*EXERCISE PROMPT:* When the string "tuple" occurs in a line of the records, show that line.

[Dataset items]

----

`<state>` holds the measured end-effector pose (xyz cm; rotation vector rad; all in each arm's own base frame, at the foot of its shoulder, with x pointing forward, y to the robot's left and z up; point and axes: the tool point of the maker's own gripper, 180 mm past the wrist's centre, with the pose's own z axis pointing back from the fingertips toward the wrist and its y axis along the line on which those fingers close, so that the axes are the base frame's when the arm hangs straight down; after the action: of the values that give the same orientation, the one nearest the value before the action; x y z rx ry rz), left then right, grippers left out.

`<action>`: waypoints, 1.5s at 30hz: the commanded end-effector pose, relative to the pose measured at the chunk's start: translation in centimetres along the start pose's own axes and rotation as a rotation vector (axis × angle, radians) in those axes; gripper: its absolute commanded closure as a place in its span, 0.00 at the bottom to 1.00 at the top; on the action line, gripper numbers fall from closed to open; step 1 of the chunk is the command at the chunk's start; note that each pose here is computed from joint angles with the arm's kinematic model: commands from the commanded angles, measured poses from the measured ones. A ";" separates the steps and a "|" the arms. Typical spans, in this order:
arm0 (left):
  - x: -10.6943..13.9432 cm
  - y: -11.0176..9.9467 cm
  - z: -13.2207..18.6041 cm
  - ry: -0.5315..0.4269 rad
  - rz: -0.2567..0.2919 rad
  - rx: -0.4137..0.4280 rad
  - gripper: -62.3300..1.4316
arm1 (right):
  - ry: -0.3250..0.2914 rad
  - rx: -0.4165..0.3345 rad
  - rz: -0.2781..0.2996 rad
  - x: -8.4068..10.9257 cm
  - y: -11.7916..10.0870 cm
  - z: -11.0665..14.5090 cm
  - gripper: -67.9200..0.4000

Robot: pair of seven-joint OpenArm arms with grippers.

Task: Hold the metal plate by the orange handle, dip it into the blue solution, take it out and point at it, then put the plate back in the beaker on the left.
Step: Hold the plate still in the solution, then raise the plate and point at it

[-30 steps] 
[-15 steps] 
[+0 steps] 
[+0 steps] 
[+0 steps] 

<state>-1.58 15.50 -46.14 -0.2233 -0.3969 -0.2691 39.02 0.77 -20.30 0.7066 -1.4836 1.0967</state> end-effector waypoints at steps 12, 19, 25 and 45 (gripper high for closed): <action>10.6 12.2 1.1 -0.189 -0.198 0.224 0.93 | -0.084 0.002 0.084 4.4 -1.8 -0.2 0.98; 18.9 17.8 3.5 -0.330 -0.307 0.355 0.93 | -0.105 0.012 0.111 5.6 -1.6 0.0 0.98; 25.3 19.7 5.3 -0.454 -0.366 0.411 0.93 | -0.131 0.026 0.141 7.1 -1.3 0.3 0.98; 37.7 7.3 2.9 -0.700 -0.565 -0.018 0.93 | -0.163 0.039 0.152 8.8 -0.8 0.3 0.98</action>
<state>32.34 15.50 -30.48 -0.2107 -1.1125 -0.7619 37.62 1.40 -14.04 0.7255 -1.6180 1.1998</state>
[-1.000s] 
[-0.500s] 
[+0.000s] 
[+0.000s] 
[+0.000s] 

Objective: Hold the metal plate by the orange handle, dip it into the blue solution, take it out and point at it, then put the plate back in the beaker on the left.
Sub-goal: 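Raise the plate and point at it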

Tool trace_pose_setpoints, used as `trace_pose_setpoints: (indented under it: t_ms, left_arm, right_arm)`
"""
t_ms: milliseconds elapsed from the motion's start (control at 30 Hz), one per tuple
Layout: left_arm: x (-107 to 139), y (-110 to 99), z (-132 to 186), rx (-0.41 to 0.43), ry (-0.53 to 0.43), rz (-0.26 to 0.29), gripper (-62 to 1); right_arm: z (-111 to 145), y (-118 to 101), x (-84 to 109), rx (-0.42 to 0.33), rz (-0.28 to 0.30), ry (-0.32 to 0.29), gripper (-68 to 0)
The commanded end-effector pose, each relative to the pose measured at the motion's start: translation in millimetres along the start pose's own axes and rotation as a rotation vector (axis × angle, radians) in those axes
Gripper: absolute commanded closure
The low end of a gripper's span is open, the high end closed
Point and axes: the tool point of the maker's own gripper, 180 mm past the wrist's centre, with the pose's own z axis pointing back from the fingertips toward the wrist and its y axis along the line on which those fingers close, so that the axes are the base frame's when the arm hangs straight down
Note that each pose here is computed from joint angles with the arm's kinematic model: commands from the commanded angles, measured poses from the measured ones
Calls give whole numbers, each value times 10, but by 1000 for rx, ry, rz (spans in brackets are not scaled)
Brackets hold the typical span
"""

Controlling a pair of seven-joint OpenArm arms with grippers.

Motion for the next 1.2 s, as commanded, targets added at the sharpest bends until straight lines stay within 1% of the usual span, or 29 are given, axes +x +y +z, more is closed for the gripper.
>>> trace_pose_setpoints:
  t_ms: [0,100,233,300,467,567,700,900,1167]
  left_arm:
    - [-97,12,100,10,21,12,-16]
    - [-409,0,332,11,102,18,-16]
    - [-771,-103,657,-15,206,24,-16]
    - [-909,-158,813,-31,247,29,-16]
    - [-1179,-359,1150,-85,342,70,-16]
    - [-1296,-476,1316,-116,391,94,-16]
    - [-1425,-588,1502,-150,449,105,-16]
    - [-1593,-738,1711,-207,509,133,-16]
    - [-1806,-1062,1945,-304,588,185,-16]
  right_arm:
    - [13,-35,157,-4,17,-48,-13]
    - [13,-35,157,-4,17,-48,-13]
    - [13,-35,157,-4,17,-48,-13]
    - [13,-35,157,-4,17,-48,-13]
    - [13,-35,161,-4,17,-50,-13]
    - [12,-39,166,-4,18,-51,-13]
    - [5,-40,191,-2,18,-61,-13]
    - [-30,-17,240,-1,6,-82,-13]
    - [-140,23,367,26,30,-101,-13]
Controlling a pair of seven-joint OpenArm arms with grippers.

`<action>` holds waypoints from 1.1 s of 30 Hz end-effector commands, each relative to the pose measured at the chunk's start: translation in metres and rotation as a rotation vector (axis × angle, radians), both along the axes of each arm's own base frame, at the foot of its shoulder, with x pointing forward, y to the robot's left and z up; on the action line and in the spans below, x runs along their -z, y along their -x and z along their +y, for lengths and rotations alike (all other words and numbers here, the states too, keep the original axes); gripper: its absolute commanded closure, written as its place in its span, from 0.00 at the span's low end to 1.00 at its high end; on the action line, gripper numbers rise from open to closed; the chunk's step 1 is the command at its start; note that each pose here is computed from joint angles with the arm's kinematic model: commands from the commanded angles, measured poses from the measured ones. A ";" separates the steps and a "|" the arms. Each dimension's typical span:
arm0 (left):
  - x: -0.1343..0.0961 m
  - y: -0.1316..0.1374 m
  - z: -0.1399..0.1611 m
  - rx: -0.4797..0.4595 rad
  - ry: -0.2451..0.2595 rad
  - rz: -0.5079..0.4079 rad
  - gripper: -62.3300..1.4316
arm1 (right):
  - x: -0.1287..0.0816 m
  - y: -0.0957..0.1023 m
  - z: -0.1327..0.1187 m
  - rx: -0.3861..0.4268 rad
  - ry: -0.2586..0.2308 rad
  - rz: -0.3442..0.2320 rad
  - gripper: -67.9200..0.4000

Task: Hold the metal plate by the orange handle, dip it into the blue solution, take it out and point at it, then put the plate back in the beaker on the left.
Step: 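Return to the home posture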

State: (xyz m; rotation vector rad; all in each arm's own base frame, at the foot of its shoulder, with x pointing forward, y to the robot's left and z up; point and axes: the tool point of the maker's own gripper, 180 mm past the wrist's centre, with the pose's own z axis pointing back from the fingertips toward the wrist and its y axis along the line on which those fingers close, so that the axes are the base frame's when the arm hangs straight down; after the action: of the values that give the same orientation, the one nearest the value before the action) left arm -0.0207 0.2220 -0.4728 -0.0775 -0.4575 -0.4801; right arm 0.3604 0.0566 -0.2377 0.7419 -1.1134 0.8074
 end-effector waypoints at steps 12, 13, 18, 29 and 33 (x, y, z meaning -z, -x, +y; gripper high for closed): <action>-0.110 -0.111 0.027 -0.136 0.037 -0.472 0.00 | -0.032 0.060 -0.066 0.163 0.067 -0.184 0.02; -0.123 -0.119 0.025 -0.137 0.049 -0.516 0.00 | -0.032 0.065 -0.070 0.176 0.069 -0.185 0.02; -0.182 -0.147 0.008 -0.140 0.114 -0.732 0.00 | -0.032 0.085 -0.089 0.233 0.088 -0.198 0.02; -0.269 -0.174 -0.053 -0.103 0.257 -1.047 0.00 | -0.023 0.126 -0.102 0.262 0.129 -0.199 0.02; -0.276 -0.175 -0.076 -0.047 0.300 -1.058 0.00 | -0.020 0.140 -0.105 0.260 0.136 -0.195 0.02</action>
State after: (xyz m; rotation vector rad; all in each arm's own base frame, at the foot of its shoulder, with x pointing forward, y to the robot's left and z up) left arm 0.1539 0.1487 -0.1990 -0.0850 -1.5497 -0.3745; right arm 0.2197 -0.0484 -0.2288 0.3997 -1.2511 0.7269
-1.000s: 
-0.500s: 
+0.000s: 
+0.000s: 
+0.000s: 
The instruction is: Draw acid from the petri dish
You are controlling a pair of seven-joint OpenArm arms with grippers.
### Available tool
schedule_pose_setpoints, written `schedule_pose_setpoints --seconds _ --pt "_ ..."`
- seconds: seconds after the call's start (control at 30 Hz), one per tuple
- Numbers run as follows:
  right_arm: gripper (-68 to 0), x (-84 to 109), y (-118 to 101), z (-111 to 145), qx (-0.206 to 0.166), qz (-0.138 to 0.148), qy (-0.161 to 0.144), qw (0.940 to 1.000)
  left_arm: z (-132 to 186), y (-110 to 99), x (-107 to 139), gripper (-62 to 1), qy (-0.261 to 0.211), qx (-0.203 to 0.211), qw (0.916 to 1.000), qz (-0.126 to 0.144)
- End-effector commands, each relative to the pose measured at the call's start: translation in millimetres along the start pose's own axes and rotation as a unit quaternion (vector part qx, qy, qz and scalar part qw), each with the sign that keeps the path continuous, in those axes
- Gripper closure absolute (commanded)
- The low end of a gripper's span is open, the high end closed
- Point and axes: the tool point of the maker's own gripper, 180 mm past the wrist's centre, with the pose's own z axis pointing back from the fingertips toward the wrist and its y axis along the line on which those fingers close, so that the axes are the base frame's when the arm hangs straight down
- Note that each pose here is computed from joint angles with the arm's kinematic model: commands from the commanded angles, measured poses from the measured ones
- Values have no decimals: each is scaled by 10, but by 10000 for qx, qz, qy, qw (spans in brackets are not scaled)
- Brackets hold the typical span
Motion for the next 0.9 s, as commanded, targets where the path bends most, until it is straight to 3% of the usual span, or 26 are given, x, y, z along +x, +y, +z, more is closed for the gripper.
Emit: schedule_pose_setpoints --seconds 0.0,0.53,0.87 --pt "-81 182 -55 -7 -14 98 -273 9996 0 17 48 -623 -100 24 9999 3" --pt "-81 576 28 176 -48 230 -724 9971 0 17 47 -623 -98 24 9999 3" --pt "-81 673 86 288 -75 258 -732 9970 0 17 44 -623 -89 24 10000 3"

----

*RESPONSE AREA:*
t_ms: milliseconds elapsed from the motion's start (control at 30 Hz), one per tuple
- seconds: seconds after the call's start (control at 30 Hz), one per tuple

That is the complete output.